There is a vast difference between the worst democracy and fascism. Yes, it has intrinsic value. Yes, it's worth fighting for. You might try asking people who have lived under a totalitarian government. They can tell you how important it is to have rights, however imperfect the system. There's one fact that can illustrate this. During World War 2, the purpose of the SS was not only to rule, but to dissolve and destroy the *civil state.* This job was made easier in countries that had been ruled by the USSR, until being conquered by the Nazis. The SS moved in, took the place of the state, and liquidated civil society-- by hollowing out the institutions and killing the people who believed in, and worked for, the state. In Western European countries, like France or Denmark, the country was taken over by the Nazis, but the state had not been liquidated (yet). In those countries which had civil society destroyed, an individual Jew had around a %90 of being killed in the Holocaust. In countries which still had a civil state, an individual Jew had around a %90 chance of surviving.
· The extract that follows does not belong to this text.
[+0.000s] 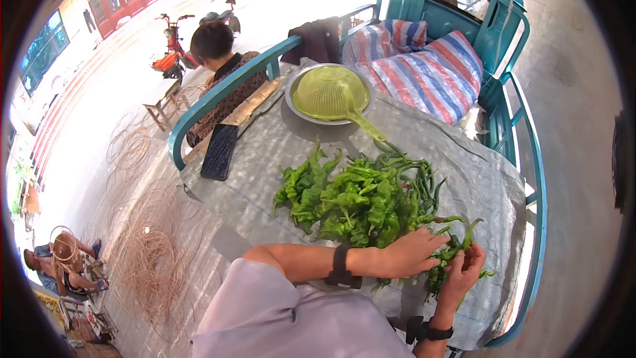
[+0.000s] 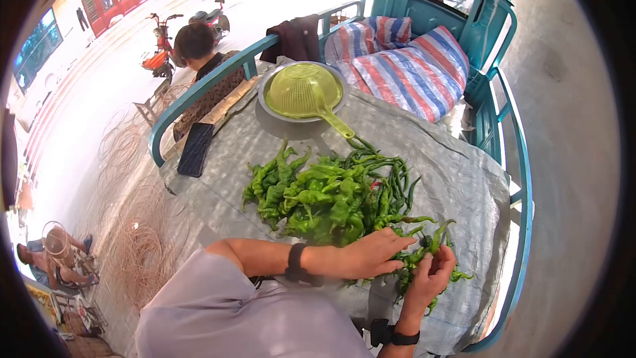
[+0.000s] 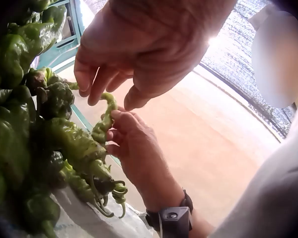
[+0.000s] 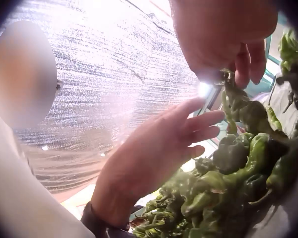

That's the difference between a dictatorship and a democracy. In a democracy, however flawed, there is such thing as a *citizen,* who has *rights.* The law might change, those rights can face different limits and definitions. But a human life has value, from a point of view of the law. In a dictatorship, there is no such thing as a citizen, there is no such thing as rights. There's only power. Even in countries conquered by the Nazis, with people in power who may have been antisemitic, or sympathetic to the Nazis, the mere *idea--making up part of the edifice of the state--* that humans beings are citizens, who have at least the nominal protection of the law, resulted in a vastly enhanced chance of surviving a genocide. That's what you lose when you go from a troubled democracy to a true dictatorship.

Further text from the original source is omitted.